> **Raw data**
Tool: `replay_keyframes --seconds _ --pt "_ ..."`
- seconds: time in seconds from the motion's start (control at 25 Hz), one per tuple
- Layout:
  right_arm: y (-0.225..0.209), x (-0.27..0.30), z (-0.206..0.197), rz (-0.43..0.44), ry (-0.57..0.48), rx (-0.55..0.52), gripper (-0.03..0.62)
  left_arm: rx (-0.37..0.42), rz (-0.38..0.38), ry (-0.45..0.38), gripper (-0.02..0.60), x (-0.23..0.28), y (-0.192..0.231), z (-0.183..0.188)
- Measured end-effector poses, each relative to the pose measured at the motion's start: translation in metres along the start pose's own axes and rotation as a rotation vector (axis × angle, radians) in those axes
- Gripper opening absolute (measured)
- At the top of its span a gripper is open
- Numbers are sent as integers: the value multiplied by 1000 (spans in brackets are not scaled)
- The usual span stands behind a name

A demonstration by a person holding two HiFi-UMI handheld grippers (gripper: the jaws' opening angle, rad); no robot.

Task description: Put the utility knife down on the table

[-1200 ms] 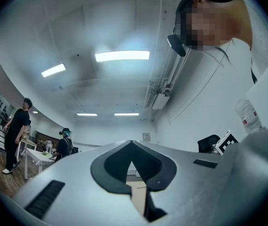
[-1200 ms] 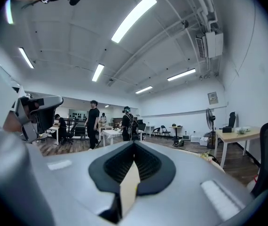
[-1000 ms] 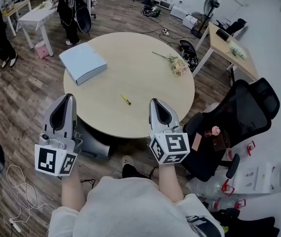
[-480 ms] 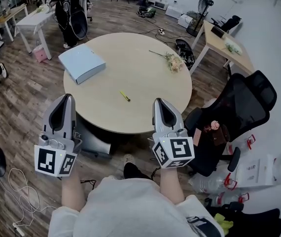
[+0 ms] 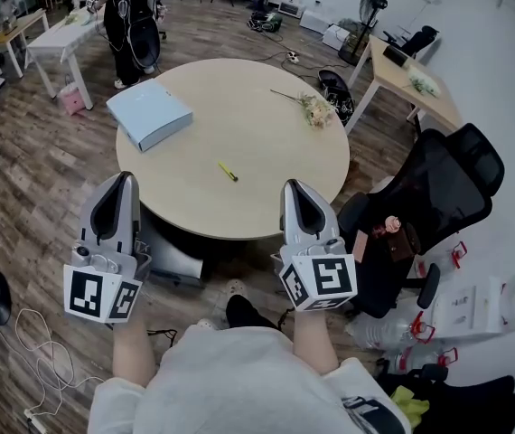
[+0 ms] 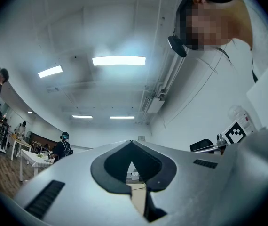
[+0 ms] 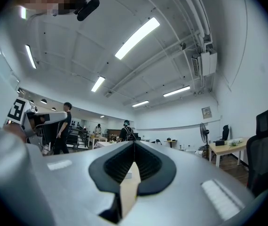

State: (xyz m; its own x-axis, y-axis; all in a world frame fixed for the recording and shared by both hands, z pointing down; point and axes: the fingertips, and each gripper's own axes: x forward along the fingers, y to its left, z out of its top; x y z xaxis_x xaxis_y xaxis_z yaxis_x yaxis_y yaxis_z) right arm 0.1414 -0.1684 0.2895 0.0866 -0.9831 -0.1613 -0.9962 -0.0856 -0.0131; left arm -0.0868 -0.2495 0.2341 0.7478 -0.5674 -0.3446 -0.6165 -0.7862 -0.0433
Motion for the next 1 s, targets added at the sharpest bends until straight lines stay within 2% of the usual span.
replay_keyframes --seconds 1.0 --pt "9 -4 2 10 -9 5 11 -11 12 -8 6 -11 3 1"
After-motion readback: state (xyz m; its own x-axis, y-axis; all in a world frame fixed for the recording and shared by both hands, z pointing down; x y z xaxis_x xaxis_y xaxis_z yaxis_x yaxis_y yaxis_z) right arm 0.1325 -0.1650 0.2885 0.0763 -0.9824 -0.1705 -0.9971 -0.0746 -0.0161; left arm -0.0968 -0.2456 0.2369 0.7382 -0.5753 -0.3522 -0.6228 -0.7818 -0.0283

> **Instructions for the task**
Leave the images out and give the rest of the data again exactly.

> **Expected output**
Tool: `replay_keyframes --seconds _ --pt "_ ..."`
- seconds: time in seconds from the motion's start (control at 25 Hz), one per tuple
- Layout:
  right_arm: y (-0.225..0.209), x (-0.27..0.30), z (-0.206..0.197), rz (-0.43..0.44), ry (-0.57..0.48), rx (-0.55..0.52), gripper (-0.03..0.62)
  left_arm: rx (-0.37..0.42), rz (-0.38..0.38), ry (-0.45..0.38), gripper (-0.02..0.60), x (-0.23..0.28), y (-0.192..0.231), z (-0.183..0.188)
- Measured end-effector poses, each relative to the pose measured at the motion's start: translation in metres along the start pose's own axes and rotation as a rotation vector (axis × angle, radians) in those axes
- Gripper opening absolute (measured)
- At the top of its span a gripper is open
- Numbers are sent as integers: the value multiplied by 1000 (spans in brackets are not scaled)
- The usual span stands behind a name

A demonstration by a person holding two HiFi-UMI handheld grippers (gripper: the jaws' opening angle, rad); no robot.

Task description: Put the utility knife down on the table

[-1200 ms] 
[-1200 ms] 
[-1000 ms] 
[-480 ms] 
[+0 ms] 
[+0 ms] 
[+0 ms] 

State: (xyz m; its own x-axis, y-axis; all in a world frame fixed for the recording and shared by both hands, z pointing down; point and axes: the fingertips, and each gripper's own axes: x forward along the fingers, y to its left, z out of its top; x y z xaxis_x xaxis_y xaxis_z yaxis_x yaxis_y yaxis_z) right arm 0.1414 -0.1684 0.2895 0.0866 -0.9831 -0.1613 -0.9962 -0.0856 -0.0131; left arm -0.0868 -0.2495 0.2341 0.7478 -0.5674 -0.3446 -0.6165 -0.7862 -0.0433
Motion for the next 1 s, targets added at the sharpest bends until straight lines stay within 2% of the usual span.
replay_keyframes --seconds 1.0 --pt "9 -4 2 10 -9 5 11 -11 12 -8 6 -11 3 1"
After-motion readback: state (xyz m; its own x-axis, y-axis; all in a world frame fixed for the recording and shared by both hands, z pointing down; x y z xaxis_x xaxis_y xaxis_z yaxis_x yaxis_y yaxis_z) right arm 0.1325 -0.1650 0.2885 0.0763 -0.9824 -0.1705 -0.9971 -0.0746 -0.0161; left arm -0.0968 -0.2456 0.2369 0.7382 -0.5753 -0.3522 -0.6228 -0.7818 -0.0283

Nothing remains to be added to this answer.